In [1]:
import spacy
import numpy as np
import collections as cl
import tensorflow as tf
import tensorflow.keras as ks
import tensorflow.keras.callbacks

In [2]:
txt = open("../data/rowling.txt", "r").read()
txt = unicode(txt, "UTF-8")

In [3]:
nlp = spacy.load("en_core_web_md")
nlp.max_length = 2*len(txt)

In [4]:
doc = nlp(txt, disable=['tagger', 'parser', 'ner'])

## Building vocabularies

In [11]:
%%time
norms = set([token.norm_ for token in doc])
shapes = set([token.shape_ for token in doc])
whitespaces = set([token.whitespace_ for token in doc])
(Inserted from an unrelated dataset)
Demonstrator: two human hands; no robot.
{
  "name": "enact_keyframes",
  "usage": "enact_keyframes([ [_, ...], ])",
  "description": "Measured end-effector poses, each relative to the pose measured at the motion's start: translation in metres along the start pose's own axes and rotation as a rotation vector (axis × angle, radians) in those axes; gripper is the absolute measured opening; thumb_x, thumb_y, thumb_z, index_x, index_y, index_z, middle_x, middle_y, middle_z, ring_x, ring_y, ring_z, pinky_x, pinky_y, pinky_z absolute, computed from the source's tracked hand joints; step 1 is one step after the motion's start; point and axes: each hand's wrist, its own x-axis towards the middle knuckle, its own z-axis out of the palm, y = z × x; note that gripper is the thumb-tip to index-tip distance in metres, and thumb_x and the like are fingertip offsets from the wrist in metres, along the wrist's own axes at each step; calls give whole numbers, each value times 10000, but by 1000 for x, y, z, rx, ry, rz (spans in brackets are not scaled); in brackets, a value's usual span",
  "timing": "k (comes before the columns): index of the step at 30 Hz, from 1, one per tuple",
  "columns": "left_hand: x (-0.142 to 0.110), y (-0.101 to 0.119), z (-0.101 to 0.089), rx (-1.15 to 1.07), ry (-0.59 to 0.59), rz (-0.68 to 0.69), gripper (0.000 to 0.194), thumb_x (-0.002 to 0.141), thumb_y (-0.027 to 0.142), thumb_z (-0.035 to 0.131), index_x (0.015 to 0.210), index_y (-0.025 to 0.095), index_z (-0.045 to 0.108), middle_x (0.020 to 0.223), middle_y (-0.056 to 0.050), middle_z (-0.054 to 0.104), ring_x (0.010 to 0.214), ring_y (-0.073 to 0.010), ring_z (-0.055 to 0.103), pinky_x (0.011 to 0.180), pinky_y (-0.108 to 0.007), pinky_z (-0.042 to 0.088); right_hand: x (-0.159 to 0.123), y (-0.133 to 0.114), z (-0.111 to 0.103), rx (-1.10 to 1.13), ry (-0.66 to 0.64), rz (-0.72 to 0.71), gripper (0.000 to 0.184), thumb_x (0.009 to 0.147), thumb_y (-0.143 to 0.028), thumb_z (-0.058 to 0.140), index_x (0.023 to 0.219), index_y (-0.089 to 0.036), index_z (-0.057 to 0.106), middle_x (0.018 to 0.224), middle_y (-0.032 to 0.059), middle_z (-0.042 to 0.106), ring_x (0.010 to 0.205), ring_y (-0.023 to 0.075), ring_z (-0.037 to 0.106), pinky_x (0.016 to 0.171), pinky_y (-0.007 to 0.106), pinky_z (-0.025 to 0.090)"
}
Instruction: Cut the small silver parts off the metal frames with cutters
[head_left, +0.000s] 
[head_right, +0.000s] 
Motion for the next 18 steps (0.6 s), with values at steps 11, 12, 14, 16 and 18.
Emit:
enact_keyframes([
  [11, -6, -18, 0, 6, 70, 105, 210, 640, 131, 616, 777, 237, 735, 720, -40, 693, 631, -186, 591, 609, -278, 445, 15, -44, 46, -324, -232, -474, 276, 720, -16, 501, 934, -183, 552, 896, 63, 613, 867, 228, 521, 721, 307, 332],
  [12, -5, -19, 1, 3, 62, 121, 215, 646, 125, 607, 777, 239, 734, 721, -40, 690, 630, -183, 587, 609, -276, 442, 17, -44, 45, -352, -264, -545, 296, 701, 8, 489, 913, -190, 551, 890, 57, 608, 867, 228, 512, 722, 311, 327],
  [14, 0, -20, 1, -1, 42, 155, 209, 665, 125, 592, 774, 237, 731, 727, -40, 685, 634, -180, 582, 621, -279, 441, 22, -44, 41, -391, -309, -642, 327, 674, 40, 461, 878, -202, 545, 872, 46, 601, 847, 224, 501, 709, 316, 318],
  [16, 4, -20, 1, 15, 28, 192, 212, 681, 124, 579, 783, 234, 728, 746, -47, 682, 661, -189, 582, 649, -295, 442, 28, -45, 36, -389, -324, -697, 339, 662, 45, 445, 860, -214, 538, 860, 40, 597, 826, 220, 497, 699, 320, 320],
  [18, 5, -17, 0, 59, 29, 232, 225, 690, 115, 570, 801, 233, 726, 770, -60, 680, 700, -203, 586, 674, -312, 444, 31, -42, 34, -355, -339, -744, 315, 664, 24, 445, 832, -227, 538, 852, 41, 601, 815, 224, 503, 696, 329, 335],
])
CPU times: user 24.2 s, sys: 1.09 s, total: 25.3 s
Wall time: 25.5 s


In [12]:
norm2row = {norm: i for i, norm in enumerate(norms)}
shape2row = {shape: i for i, shape in enumerate(shapes)}
whitespace2row = {ws: i for i, ws in enumerate(whitespaces)}

In [13]:
n_norms = len(norms) + 1
n_shapes = len(shapes) + 1
n_whitespaces = len(whitespaces) + 1

In [14]:
def data_gen(doc, length=128, batch_size=100):
    
    xs = []
    norms = np.zeros((batch_size, n_norms))
    shapes = np.zeros((batch_size, n_shapes))
    whitespaces = np.zeros((batch_size, n_whitespaces))

    while True:
        for i in range(0, len(doc) - length - 1):
            x = np.stack([token.vector for token in doc[i:(i+length)]])
            xs.append(x)
            
            norm_ind = norm2row[doc[i+length].norm_]
            shape_ind = shape2row[doc[i+length].shape_]
            ws_ind = whitespace2row[doc[i+length].whitespace_]
            
            norms[i % 100, norm_ind] = 1
            shapes[i % 100, shape_ind] = 1
            whitespaces[i % 100, ws_ind] = 1
            
            if len(xs) == batch_size:
                #yield np.stack(xs), norms, shapes, whitespaces
                yield np.stack(xs), norms
                
                xs = []
                norms = np.zeros((batch_size, n_norms))
                shapes = np.zeros((batch_size, n_shapes))
                whitespaces = np.zeros((batch_size, n_whitespaces))
                

In [15]:
d = data_gen(doc)
vec, norms = d.next()

# First model

In [16]:
input_vector = ks.Input(shape = (128, 300))

In [17]:
x = ks.layers.Conv1D(64, 3, activation="relu")(input_vector)
x = ks.layers.Conv1D(64, 3, activation="relu")(x)
x = ks.layers.LSTM(64, activation="relu")(x)

In [18]:
prediction = ks.layers.Dense(n_norms, activation="sigmoid")(x)

In [19]:
model = ks.Model(input_vector, prediction)

In [20]:
model.summary()

_________________________________________________________________
Layer (type)                 Output Shape              Param #   
input_1 (InputLayer)         (None, 128, 300)          0         
_________________________________________________________________
conv1d (Conv1D)              (None, 126, 64)           57664     
_________________________________________________________________
conv1d_1 (Conv1D)            (None, 124, 64)           12352     
_________________________________________________________________
lstm (LSTM)                  (None, 64)                33024     
_________________________________________________________________
dense (Dense)                (None, 25616)             1665040   
Total params: 1,768,080
Trainable params: 1,768,080
Non-trainable params: 0
_________________________________________________________________


In [21]:
model.compile(loss="categorical_crossentropy", optimizer="adam")

In [31]:
tensorboad_cb = ks.callbacks.TensorBoard(batch_size=100, log_dir="../logs", 
                                         write_grads=True)

In [33]:
history = model.fit_generator(d, steps_per_epoch=500, epochs=50, callbacks=[tensorboad_cb])

Epoch 1/50
Epoch 2/50
Epoch 3/50

KeyboardInterrupt: